Each holiday, birthday, celebration, and major life event I am haunted by the fact that my mother will never be able to attend. She will never see the woman I grew up to be. It took me a long time to accept this, and to this day I still struggle. I still feel angry that I don't get to have my mother while others do. I still am envious of those have their parents see their weddings, major life events, and see their children stabilize. The pain and grief I still live with the loss of my mother will never truly go away. As I told my Father, you don't ever move on, but rather you keep going. You need to keep going to honor and allow the memory of your loved one to stay alive. I had Brandon and my wedding in Galena to honor my mother, because that was a place she always dreamed of me getting married. While most people would say, "wouldn't this make you sad?" I didn't get sad. It felt good to be having an important and life changing experience in a place that my mother and I shared such a connection. It was like she was there, if not physically, in spirit.
When I visited my mothers grave this weekend, I told her I was sorry for not taking care of my brother, but that I was trying to help people. I told myself I wouldn't cry, but I did. More than I ever thought I could. I put my hands on her grave and it felt comforting, but also reminded me that she is not here. I can never give my mother a hug. I can never tell her how I truly feel. I will never see her again.

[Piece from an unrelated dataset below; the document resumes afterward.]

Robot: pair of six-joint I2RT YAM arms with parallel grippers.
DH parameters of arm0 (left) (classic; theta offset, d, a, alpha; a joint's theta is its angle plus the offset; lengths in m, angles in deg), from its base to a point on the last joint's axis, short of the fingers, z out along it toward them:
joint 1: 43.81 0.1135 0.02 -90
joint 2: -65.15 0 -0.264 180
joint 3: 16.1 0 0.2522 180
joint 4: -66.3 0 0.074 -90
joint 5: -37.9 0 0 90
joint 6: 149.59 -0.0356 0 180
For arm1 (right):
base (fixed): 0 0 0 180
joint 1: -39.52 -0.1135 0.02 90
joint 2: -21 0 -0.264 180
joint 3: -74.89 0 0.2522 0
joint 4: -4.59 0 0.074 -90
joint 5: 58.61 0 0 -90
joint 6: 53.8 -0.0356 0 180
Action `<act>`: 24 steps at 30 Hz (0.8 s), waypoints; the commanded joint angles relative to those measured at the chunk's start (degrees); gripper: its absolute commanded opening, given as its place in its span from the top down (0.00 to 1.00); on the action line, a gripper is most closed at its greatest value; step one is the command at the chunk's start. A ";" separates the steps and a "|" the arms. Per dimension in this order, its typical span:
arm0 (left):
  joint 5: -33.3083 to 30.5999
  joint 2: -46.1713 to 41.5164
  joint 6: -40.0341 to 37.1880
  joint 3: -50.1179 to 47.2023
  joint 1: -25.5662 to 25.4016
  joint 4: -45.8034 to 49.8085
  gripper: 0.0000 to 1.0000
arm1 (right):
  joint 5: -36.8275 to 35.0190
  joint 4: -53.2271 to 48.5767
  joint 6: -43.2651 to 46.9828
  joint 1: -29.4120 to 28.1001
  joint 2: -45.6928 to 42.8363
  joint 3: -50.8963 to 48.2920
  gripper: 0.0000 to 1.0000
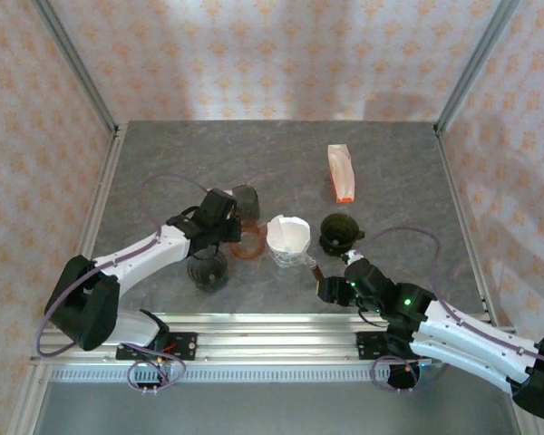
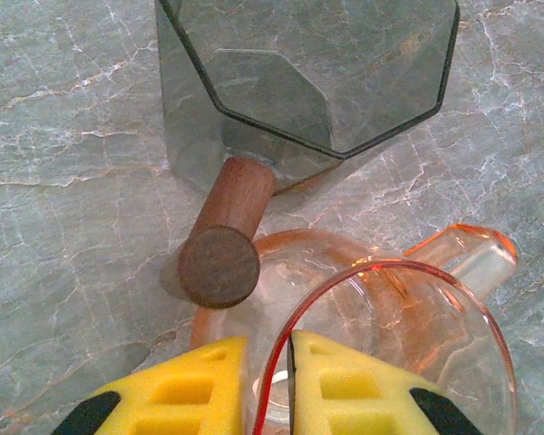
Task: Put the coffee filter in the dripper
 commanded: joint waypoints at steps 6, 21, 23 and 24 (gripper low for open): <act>2.38 -3.72 3.20 -1.89 -0.38 -0.79 0.94 | -2.02 0.45 -1.05 -0.38 -0.65 -0.46 0.41; 1.52 -1.70 4.24 -2.37 -0.36 -3.10 0.65 | -1.48 1.48 -1.20 -0.38 -0.65 -0.93 0.39; 1.39 -0.42 4.24 -1.83 -0.36 -3.41 0.68 | -1.46 1.31 -1.35 -0.38 -0.73 -1.03 0.39; 1.24 0.28 4.24 -1.53 -0.39 -3.32 0.70 | -1.49 1.21 -1.37 -0.34 -0.86 -1.01 0.39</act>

My brother's passing has reminded me and open up wounds I've worked towards repairing from my mothers death. Seeing my brother made me flashback to my mom. However, this was even more painful. My brother and I shared a love for music. He had his band play music to my lyrics because I always wanted to be in a band. I don't think he knew how meaningful that was to me. I was heavily bullied in high school. The music I listened to was my life and is what helped me cope with the pain. I always wished I could be in a band like him or my younger brother, but I knew it would never happen for me. That one song gave me so much joy. I've listened to it about a 100 times and just keep thinking about how that changed my life. It is a testimate to what kind of person my brother was. I knew eventually I would lose my parents. While I lost my mom way too soon, I never thought I'd lose a sibling, at least not so young. I never thought someone I loved would be in so much pain that they would take their own life.

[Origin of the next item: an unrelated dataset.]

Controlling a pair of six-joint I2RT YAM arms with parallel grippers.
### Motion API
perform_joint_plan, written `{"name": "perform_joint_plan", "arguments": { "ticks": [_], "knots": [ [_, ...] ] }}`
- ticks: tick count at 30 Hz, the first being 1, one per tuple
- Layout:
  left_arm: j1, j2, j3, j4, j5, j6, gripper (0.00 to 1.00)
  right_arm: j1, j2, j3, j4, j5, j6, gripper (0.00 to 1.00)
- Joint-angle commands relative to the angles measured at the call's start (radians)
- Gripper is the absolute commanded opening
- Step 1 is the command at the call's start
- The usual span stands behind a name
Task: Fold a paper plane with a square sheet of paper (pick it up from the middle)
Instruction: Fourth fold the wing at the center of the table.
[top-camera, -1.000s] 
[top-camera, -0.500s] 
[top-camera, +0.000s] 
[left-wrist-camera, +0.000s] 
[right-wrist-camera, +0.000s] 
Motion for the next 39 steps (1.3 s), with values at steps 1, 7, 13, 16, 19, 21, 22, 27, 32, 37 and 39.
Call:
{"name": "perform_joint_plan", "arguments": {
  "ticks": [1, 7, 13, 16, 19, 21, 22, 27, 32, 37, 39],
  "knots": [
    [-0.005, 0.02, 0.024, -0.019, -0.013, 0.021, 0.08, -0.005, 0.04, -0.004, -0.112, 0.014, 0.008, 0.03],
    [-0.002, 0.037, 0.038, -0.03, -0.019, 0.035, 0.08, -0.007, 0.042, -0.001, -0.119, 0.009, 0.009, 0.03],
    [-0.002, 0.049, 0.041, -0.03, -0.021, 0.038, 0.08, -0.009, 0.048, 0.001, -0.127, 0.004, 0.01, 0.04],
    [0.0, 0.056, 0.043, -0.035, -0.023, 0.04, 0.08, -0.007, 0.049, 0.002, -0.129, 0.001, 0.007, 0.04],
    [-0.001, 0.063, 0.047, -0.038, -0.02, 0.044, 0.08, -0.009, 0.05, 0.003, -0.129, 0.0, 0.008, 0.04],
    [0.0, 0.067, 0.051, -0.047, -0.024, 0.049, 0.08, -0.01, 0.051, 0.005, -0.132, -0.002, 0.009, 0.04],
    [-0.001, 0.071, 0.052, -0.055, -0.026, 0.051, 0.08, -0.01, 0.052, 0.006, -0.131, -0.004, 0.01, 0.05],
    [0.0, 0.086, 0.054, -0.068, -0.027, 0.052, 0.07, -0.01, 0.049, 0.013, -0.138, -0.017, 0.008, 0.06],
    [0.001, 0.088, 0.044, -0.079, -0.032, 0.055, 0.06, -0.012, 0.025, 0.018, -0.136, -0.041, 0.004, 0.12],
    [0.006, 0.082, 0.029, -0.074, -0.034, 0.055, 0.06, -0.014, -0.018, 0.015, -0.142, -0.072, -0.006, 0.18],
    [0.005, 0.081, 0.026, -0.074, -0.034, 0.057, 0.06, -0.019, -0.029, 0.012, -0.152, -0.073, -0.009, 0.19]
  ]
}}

I think this has affected me so much, because I've been in such a dark place that I didn't want to be here. Some of these blogs I'm sure alluded to my pain and suffering. I was bullied, cheated on, lost my childhood home, ran into financial issues, and been sick most of my life. My mom dying made everything else seem trivial and this makes life seem just way too short. We spend so much of our lives worrying about everything, working so hard, and at the end of the day what do we have to show for ourselves? Possessions? I worry everyday. I am so paranoid and so concerned about the future that I become too blind to see what's important in the moment. On the way home from Chicago, I'm fairly certain I may have had a mini stroke. Despite the loss of two important people and a scare of losing mobility of my body I still worry. I don't want to be consumed by pain and worry, but some days it's difficult to control. I think about my brother and what could have drove him to do what he did. I miss him and wish that I could hug him. I hadn't talked to him since Christmas, and the guilt that I feel is tremendous. Moving away from my family was one of the most difficult decisions I made in my life. Knowing that I missed out on so much of my brothers life and couldn't be there right away for my family pains me still.
I want to move forward and just want some of the stress and worry to go away. I'm not sure how I will get to that point. Some days I feel crazy and unable to do much of anything. I still do have many people in my life that I love, including my husband, dad, brother, sister, and nieces/nephew. I still can't get over that I could lose one of them. I think about it and I get depressed and worried. I just hope that I can find peace and that I can eventually get to where I want to be. I will always miss and be sad that I lost my mother and brother, but I will do my best to allow their memories to be a present part of my life.